Opening the conference’s first session on Monday morning, French president Emmanuel Macron, who is cohosting the event with the president of Costa Rica, bluntly criticized Trump’s decisions. This includes an executive order from the U.S. president in April allowing deep-sea mining in international waters, which would seemingly violate global treaties that are currently being negotiated among governments. In signing the executive order, Trump described deep-sea mining as “the next gold rush.” The ultra-deep international waters are thought to contain rich deposits of strategic metals like copper, nickel, and cobalt.

Read more: Fishing Communities in the Philippines Are Fighting for their Future as Waters Rise

Macron also struck out at Trump’s stated desire to acquire Greenland, whose warming Arctic sea has opened the potential for hugely lucrative new shipping routes. More personally for Macron, Trump has ordered the U.S. out of the global climate accord known as the Paris Agreement, which was negotiated in the French capital in 2015, and for which Macron has regularly expressed pride.

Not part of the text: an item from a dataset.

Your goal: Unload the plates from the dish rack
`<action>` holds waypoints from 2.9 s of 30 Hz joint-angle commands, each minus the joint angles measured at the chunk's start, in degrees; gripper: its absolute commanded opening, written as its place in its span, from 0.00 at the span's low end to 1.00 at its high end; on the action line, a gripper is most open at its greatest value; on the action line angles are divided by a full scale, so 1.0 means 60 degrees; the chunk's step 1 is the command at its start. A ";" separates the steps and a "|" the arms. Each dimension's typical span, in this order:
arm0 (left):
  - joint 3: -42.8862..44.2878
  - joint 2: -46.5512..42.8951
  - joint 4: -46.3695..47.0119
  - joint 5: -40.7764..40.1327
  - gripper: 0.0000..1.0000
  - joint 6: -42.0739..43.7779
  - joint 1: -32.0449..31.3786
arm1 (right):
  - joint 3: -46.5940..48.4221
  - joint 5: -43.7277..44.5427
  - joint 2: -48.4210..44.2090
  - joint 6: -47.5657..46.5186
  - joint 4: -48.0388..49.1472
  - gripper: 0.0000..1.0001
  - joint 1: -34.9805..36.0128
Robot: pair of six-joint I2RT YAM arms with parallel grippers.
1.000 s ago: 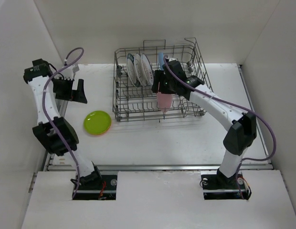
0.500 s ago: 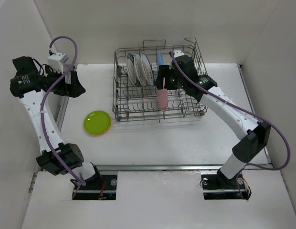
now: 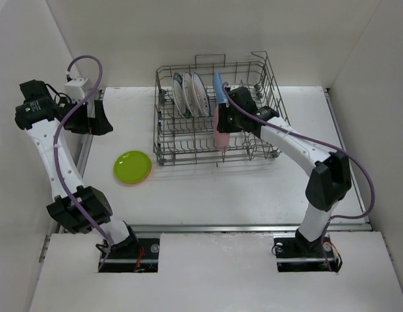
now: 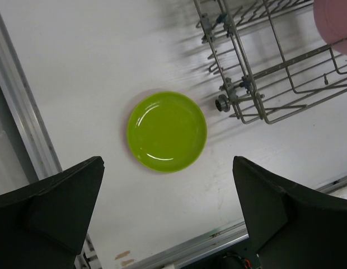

“The deep sea is not for sale, neither is Greenland for sale, nor Antarctica,” Macron told hundreds of delegates, including about 60 heads of state or governments.  “The climate, like biodiversity, is not a matter of opinion,” he said. “It’s a matter of scientifically established facts.”

Governments will spend this week thrashing out a 19-page “ocean action plan,” negotiated within the U.N. over the past two years. On paper, it commits the world to a wide range of initiatives to protect oceans, including investing heavily in coastal conservation, reining in large-scale fishing operations and cutting fishing subsidies, and implementing a global freeze on deep-sea mining. 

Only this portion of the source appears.